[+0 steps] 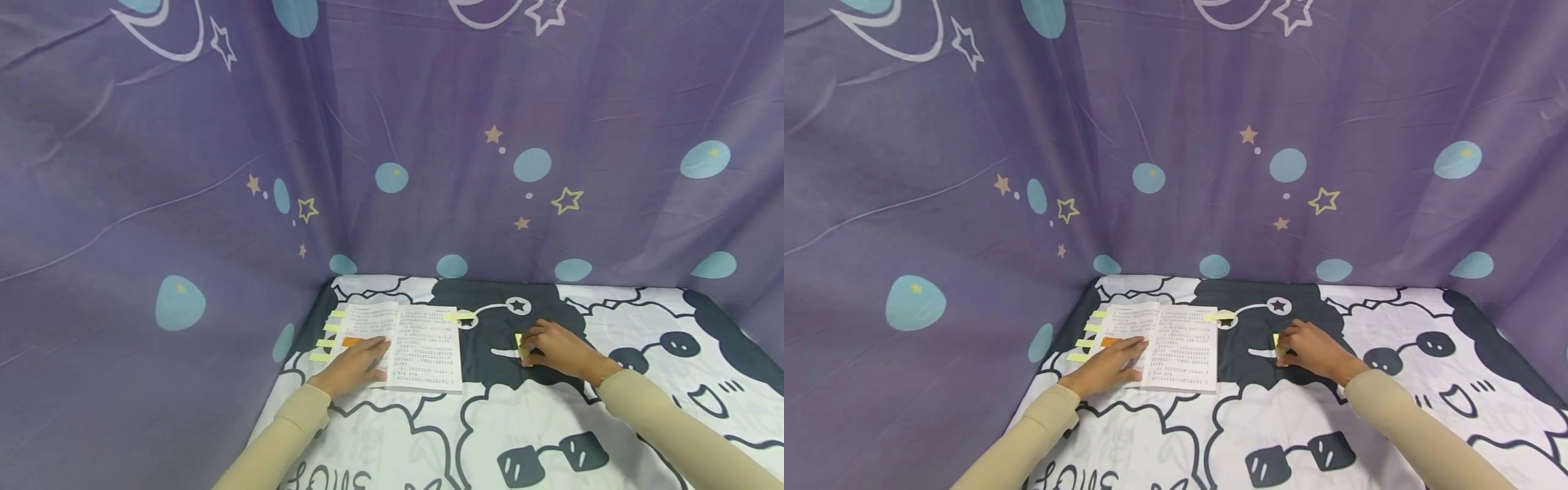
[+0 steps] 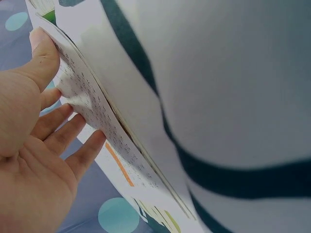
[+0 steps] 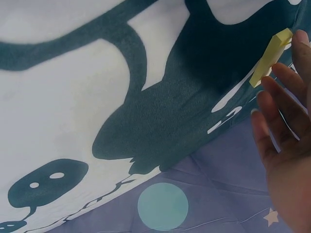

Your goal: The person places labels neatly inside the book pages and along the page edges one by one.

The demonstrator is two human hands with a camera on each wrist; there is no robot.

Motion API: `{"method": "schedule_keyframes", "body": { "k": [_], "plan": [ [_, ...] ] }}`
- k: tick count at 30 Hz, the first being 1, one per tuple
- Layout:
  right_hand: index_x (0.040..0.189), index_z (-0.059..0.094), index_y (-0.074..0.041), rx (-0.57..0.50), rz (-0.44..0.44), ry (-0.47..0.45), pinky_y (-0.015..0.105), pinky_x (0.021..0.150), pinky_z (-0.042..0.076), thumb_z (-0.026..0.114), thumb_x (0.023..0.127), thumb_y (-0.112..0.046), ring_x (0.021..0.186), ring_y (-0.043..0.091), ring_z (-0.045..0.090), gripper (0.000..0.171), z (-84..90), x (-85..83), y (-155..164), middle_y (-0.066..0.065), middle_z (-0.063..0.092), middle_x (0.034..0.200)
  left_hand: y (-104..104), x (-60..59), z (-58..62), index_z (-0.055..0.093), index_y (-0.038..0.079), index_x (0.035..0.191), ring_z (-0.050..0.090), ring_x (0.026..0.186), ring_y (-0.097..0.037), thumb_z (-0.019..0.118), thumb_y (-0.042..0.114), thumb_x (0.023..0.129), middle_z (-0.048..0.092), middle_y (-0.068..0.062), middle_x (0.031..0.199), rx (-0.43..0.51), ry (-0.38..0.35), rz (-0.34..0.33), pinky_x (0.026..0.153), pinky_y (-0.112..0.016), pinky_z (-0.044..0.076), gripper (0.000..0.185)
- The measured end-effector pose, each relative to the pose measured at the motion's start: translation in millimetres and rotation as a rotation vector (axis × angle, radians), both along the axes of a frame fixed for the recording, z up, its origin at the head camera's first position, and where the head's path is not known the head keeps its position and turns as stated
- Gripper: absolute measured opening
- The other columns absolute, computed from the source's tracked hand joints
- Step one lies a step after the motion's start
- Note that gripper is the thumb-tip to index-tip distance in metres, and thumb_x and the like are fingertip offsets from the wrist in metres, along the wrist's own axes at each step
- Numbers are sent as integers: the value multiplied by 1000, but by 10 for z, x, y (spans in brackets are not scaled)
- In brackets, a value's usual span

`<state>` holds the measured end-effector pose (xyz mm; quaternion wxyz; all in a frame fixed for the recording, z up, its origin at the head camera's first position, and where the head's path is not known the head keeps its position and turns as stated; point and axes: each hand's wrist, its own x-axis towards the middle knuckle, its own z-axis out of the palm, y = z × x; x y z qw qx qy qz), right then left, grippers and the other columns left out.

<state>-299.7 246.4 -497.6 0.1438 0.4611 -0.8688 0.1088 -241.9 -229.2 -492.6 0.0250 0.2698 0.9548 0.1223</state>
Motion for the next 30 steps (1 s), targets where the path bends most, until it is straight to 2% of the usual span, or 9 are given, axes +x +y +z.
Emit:
{"method": "schedule_keyframes", "body": {
  "k": [5,9,15,20,30],
  "plan": [
    [91,82,-11,16,12,-5,35,74,59,88,78,-6,87,18,62,16,23,2,14,3,76,99,-2,2,-2,43,4,156,36,149,-32,69,39,97,37,-15,163,6,-7,5,121,-46,34,73],
    [94,82,-8,33,-4,-3,34,73,58,86,80,-2,85,17,62,16,25,-3,9,3,77,99,-7,3,-10,43,4,156,36,149,-32,69,40,97,37,-15,163,4,-8,7,121,-46,34,74],
    [92,81,-9,18,-8,84,35,66,53,89,75,-1,79,16,62,20,-27,-42,-36,1,77,91,3,5,-2,44,3,155,36,149,-32,69,39,97,38,-15,162,4,-3,6,121,-46,34,73],
    [92,81,-9,45,-83,150,38,64,50,89,74,-4,79,21,62,21,-40,-58,-105,2,77,90,14,14,-1,44,2,155,35,149,-32,69,37,97,38,-15,162,10,-6,6,121,-46,34,72],
    [91,82,-9,78,-221,163,38,62,44,88,74,-5,77,23,57,19,-40,-92,-218,3,76,87,16,11,6,44,2,155,36,149,-32,69,38,97,38,-16,162,4,-6,6,120,-46,35,73]
  ]
}}
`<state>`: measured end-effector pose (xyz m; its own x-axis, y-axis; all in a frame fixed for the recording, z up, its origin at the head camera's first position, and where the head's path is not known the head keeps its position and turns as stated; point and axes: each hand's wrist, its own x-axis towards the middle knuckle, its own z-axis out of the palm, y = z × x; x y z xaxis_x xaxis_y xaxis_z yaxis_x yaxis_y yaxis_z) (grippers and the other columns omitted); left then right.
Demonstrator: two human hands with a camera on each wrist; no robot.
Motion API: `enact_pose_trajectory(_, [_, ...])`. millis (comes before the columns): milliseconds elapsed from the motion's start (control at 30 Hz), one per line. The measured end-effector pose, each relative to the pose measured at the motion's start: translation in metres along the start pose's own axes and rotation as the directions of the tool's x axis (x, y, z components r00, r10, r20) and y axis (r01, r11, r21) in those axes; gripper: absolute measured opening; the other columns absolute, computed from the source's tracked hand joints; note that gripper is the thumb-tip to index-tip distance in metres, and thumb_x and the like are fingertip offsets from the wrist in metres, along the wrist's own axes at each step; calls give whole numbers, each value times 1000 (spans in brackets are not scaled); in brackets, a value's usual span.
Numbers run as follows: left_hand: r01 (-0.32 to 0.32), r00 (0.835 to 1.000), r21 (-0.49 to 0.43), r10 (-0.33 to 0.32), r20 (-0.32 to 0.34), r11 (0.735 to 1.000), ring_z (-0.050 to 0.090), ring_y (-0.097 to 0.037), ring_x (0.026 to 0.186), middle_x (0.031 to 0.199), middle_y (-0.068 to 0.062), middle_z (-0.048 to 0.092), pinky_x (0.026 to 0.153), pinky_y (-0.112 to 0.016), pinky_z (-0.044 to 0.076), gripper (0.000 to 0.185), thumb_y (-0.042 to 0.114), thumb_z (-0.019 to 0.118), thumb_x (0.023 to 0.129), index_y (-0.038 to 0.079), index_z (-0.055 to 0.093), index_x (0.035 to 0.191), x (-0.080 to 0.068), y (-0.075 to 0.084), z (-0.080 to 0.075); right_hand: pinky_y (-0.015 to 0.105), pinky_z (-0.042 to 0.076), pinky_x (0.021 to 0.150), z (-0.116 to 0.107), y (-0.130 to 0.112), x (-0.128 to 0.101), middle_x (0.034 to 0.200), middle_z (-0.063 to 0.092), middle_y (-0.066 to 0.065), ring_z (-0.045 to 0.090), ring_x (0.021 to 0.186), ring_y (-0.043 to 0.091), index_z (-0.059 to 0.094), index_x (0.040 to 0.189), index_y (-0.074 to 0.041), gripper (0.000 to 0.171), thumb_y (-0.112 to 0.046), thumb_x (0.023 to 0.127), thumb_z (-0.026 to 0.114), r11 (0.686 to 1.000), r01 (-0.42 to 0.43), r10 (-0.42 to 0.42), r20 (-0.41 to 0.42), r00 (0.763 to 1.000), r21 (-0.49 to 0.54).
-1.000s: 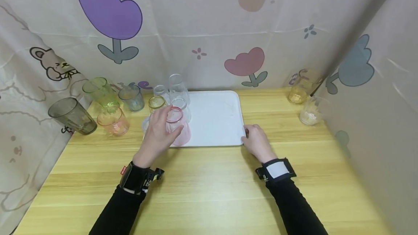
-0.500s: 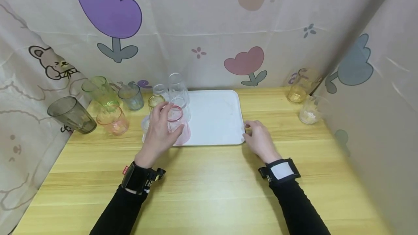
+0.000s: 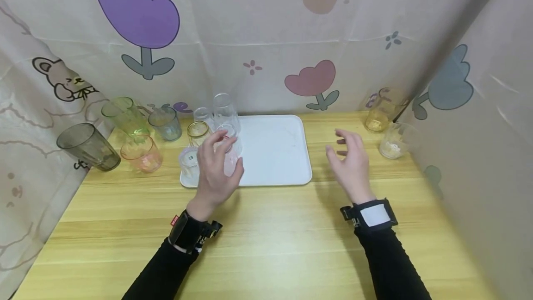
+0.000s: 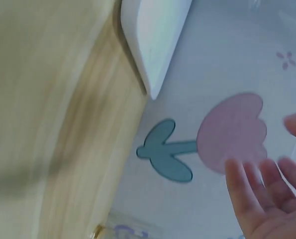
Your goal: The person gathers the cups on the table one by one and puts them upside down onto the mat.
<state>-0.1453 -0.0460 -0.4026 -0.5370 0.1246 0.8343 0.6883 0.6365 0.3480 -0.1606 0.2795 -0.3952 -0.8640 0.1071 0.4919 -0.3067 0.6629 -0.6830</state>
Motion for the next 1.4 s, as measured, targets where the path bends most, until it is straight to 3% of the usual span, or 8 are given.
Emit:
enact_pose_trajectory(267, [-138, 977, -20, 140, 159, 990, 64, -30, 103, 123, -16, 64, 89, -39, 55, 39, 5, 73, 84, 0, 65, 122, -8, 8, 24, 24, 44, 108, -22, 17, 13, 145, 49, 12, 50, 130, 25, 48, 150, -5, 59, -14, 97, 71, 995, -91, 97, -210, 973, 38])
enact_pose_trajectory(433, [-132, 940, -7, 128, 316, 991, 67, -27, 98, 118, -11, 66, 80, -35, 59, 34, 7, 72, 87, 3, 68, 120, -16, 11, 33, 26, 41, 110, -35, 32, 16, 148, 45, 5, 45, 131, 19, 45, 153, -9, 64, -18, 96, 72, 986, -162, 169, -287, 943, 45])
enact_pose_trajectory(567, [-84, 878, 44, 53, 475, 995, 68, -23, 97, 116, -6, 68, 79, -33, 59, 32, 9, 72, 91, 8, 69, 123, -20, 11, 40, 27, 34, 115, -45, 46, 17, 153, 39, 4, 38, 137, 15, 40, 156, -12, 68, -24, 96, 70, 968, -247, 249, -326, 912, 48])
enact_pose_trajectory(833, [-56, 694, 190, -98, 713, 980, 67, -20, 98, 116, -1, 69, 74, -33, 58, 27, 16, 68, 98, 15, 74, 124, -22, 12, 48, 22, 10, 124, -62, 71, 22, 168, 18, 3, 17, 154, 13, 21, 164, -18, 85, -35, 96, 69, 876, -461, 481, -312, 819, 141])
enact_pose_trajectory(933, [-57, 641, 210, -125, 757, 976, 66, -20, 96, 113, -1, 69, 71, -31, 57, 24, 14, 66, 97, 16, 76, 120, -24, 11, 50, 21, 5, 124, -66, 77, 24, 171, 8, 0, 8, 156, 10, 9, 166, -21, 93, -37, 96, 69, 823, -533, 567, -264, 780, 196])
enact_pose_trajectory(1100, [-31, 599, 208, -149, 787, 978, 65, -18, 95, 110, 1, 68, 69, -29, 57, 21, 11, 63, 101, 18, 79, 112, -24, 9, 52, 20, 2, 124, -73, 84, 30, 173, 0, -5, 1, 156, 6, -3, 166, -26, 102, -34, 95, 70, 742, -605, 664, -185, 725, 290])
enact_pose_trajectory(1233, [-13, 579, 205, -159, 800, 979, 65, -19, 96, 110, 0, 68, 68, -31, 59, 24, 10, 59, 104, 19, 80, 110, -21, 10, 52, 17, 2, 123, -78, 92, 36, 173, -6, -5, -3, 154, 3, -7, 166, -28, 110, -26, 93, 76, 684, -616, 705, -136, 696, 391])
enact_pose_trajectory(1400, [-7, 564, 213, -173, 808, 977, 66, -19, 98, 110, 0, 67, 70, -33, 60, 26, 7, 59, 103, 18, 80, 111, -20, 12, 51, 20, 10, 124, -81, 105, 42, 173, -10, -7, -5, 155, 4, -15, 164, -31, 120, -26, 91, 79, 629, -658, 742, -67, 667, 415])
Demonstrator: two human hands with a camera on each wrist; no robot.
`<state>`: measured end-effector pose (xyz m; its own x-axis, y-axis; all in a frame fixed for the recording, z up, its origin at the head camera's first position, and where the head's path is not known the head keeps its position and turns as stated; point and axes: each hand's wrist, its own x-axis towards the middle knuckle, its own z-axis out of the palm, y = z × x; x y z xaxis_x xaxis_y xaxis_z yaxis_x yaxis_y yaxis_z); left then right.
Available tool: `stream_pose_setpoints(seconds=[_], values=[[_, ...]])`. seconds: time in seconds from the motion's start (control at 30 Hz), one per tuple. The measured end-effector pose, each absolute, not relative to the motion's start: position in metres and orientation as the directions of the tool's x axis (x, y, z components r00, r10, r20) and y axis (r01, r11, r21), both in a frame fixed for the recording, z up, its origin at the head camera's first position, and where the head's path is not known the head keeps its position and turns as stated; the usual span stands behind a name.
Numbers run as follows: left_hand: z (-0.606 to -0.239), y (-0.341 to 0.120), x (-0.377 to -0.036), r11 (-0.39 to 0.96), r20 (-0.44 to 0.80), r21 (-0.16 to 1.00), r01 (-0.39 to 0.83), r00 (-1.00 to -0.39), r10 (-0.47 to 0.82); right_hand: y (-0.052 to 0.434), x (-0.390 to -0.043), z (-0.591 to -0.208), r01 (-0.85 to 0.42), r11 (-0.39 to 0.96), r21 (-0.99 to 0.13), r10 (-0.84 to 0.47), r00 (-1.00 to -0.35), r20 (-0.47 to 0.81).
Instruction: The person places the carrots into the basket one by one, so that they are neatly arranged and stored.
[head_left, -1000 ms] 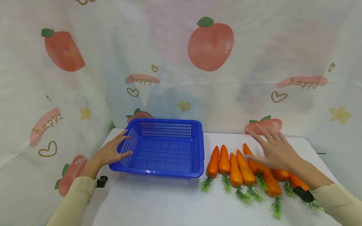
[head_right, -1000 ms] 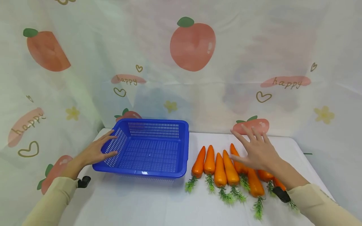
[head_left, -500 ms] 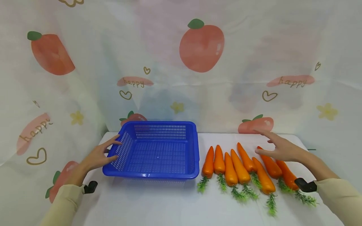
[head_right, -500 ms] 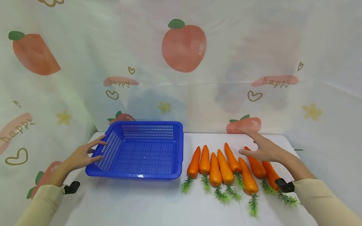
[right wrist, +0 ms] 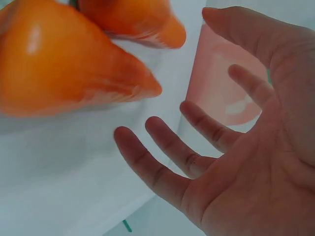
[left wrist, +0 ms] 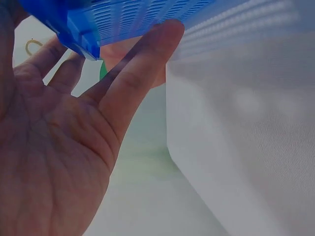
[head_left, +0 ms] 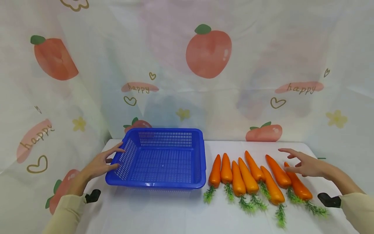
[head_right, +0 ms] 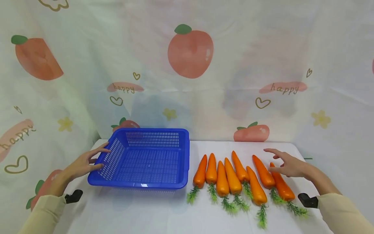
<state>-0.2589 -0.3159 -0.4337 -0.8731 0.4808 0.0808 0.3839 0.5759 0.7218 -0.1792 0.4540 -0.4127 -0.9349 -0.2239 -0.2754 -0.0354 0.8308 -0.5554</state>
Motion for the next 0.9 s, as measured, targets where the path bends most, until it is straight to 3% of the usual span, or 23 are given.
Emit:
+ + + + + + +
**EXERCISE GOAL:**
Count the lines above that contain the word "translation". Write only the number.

**ANSWER BELOW:**
2